» The problem: In the data, find each line where the word "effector" appears and list that line.

» Records to process:
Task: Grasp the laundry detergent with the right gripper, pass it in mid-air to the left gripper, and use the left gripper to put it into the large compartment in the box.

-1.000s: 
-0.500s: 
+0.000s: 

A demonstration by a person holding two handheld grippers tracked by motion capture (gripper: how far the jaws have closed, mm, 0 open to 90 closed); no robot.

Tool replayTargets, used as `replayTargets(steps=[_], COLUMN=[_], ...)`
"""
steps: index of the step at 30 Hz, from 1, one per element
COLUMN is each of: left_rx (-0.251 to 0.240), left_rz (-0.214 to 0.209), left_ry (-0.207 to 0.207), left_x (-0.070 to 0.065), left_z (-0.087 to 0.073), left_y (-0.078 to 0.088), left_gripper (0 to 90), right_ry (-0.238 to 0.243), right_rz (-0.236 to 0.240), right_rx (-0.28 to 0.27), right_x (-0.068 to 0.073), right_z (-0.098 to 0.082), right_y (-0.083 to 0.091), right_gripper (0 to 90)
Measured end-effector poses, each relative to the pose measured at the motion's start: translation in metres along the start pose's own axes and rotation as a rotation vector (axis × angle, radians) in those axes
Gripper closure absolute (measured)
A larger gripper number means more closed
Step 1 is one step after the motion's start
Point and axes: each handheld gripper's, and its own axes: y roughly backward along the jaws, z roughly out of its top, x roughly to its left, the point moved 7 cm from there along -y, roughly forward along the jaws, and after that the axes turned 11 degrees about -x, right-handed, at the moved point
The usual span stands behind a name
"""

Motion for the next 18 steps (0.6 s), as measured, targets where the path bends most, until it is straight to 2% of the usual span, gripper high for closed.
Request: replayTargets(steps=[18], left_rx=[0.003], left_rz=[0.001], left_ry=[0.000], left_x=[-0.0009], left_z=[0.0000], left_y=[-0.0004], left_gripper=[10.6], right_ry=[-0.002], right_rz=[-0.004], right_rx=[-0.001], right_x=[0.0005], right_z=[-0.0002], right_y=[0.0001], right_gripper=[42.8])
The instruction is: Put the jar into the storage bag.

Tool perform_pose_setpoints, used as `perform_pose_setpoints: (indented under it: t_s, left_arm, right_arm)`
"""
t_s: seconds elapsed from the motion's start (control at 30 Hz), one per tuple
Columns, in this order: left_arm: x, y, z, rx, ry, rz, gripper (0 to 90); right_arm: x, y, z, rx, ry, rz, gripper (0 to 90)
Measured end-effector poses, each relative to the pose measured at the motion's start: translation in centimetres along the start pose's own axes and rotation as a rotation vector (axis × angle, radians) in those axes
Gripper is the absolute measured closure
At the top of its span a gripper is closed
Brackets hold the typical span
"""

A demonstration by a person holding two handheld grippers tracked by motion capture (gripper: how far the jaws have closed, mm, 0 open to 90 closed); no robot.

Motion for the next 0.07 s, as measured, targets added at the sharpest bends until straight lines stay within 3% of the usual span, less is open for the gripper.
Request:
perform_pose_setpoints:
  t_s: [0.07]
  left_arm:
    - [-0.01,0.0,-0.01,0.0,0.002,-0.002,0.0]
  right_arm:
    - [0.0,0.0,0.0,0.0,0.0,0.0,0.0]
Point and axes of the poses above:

» Solution to this problem:
Measured end-effector poses, each relative to the pose measured at the motion's start: translation in metres along the start pose's own axes and rotation as a rotation vector (axis × angle, radians) in those axes
Measured end-effector poses, each relative to the pose measured at the motion's start: translation in centimetres along the start pose's own axes and rotation as a rotation vector (axis × angle, radians) in those axes

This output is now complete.